* _DATA FOR THIS TASK_:
Start of Block
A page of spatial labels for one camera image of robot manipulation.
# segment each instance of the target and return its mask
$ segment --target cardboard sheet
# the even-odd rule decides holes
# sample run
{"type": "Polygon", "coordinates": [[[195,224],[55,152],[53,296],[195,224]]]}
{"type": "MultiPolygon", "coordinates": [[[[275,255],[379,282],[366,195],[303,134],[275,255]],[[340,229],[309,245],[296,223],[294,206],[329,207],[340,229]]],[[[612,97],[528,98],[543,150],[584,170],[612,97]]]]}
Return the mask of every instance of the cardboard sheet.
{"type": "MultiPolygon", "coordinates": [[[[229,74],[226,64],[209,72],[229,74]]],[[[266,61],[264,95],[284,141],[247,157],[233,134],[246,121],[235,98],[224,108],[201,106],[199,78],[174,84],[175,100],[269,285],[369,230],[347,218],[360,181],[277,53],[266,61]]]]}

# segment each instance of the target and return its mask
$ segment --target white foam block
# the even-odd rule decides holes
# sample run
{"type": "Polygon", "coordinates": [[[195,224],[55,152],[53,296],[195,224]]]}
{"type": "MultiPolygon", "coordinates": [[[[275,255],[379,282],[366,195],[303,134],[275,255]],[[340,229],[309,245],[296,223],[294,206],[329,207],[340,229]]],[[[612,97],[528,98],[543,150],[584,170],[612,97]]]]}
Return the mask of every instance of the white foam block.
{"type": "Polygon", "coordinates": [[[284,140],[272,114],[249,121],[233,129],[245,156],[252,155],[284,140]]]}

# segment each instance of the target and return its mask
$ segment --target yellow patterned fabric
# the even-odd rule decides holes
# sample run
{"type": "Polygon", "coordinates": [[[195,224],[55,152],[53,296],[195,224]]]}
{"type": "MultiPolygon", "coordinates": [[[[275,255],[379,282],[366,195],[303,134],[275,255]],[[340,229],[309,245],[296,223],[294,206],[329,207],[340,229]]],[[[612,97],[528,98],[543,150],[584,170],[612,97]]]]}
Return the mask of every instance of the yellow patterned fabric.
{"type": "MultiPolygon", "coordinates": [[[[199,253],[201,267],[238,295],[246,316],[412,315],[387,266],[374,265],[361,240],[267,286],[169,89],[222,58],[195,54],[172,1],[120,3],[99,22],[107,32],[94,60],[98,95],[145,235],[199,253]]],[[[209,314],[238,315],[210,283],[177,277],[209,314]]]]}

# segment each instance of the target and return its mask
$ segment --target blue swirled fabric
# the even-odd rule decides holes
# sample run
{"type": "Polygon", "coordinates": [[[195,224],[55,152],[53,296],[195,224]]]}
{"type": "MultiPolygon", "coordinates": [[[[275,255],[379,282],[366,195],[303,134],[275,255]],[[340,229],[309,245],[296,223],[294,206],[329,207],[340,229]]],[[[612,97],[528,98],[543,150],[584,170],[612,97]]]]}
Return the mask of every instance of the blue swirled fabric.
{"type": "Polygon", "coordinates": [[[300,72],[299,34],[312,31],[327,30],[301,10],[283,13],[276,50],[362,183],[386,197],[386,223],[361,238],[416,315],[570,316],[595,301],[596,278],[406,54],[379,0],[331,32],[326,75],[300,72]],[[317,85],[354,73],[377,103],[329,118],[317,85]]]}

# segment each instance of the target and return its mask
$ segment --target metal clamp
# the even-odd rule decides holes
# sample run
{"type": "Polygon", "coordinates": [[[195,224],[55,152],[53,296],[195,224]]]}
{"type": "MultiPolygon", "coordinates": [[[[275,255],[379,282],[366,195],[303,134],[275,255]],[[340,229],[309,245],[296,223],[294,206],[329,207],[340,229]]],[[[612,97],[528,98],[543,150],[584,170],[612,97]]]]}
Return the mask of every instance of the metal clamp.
End of Block
* _WORK INSTRUCTION_: Complete, exact output of the records is expected.

* _FINISHED TASK_:
A page of spatial labels for one camera image of robot manipulation.
# segment each instance of the target and return its mask
$ segment --target cardboard sheet
# the even-odd rule decides holes
# sample run
{"type": "Polygon", "coordinates": [[[195,224],[55,152],[53,296],[195,224]]]}
{"type": "MultiPolygon", "coordinates": [[[[275,255],[379,282],[366,195],[303,134],[275,255]],[[340,229],[309,245],[296,223],[294,206],[329,207],[340,229]]],[[[612,97],[528,98],[543,150],[584,170],[612,97]]]]}
Return the mask of every instance of the cardboard sheet.
{"type": "MultiPolygon", "coordinates": [[[[229,74],[226,64],[209,72],[229,74]]],[[[266,61],[264,95],[284,141],[247,157],[233,134],[246,121],[235,98],[224,108],[201,106],[199,78],[174,84],[175,100],[269,285],[369,230],[347,218],[360,181],[277,53],[266,61]]]]}

# segment each instance of the target and return its mask
$ segment --target white foam block
# the even-odd rule decides holes
# sample run
{"type": "Polygon", "coordinates": [[[195,224],[55,152],[53,296],[195,224]]]}
{"type": "MultiPolygon", "coordinates": [[[[275,255],[379,282],[366,195],[303,134],[275,255]],[[340,229],[309,245],[296,223],[294,206],[329,207],[340,229]]],[[[612,97],[528,98],[543,150],[584,170],[612,97]]]]}
Return the mask of every instance of the white foam block.
{"type": "Polygon", "coordinates": [[[284,140],[272,114],[249,121],[233,129],[245,156],[252,155],[284,140]]]}

# segment each instance of the target and return its mask
$ segment --target yellow patterned fabric
# the even-odd rule decides holes
# sample run
{"type": "Polygon", "coordinates": [[[195,224],[55,152],[53,296],[195,224]]]}
{"type": "MultiPolygon", "coordinates": [[[[275,255],[379,282],[366,195],[303,134],[275,255]],[[340,229],[309,245],[296,223],[294,206],[329,207],[340,229]]],[[[612,97],[528,98],[543,150],[584,170],[612,97]]]]}
Return the mask of every instance of the yellow patterned fabric.
{"type": "MultiPolygon", "coordinates": [[[[199,253],[201,267],[238,295],[246,316],[412,315],[387,266],[374,265],[361,240],[267,286],[169,89],[222,58],[195,54],[172,1],[120,3],[99,22],[107,32],[94,60],[98,95],[145,235],[199,253]]],[[[209,314],[238,315],[210,283],[177,277],[209,314]]]]}

# segment each instance of the target and return its mask
$ segment --target blue swirled fabric
# the even-odd rule decides holes
# sample run
{"type": "Polygon", "coordinates": [[[195,224],[55,152],[53,296],[195,224]]]}
{"type": "MultiPolygon", "coordinates": [[[[275,255],[379,282],[366,195],[303,134],[275,255]],[[340,229],[309,245],[296,223],[294,206],[329,207],[340,229]]],[[[612,97],[528,98],[543,150],[584,170],[612,97]]]]}
Return the mask of every instance of the blue swirled fabric.
{"type": "Polygon", "coordinates": [[[300,72],[299,34],[312,31],[327,30],[301,10],[283,13],[276,50],[362,183],[386,197],[386,223],[361,238],[416,315],[570,316],[595,301],[596,278],[406,54],[379,0],[331,32],[326,75],[300,72]],[[317,85],[354,73],[377,103],[329,118],[317,85]]]}

# segment each instance of the target and return its mask
$ segment --target metal clamp
# the even-odd rule decides holes
# sample run
{"type": "Polygon", "coordinates": [[[195,224],[55,152],[53,296],[195,224]]]}
{"type": "MultiPolygon", "coordinates": [[[[275,255],[379,282],[366,195],[303,134],[275,255]],[[340,229],[309,245],[296,223],[294,206],[329,207],[340,229]]],[[[612,97],[528,98],[543,150],[584,170],[612,97]]]]}
Return the mask of every instance of the metal clamp.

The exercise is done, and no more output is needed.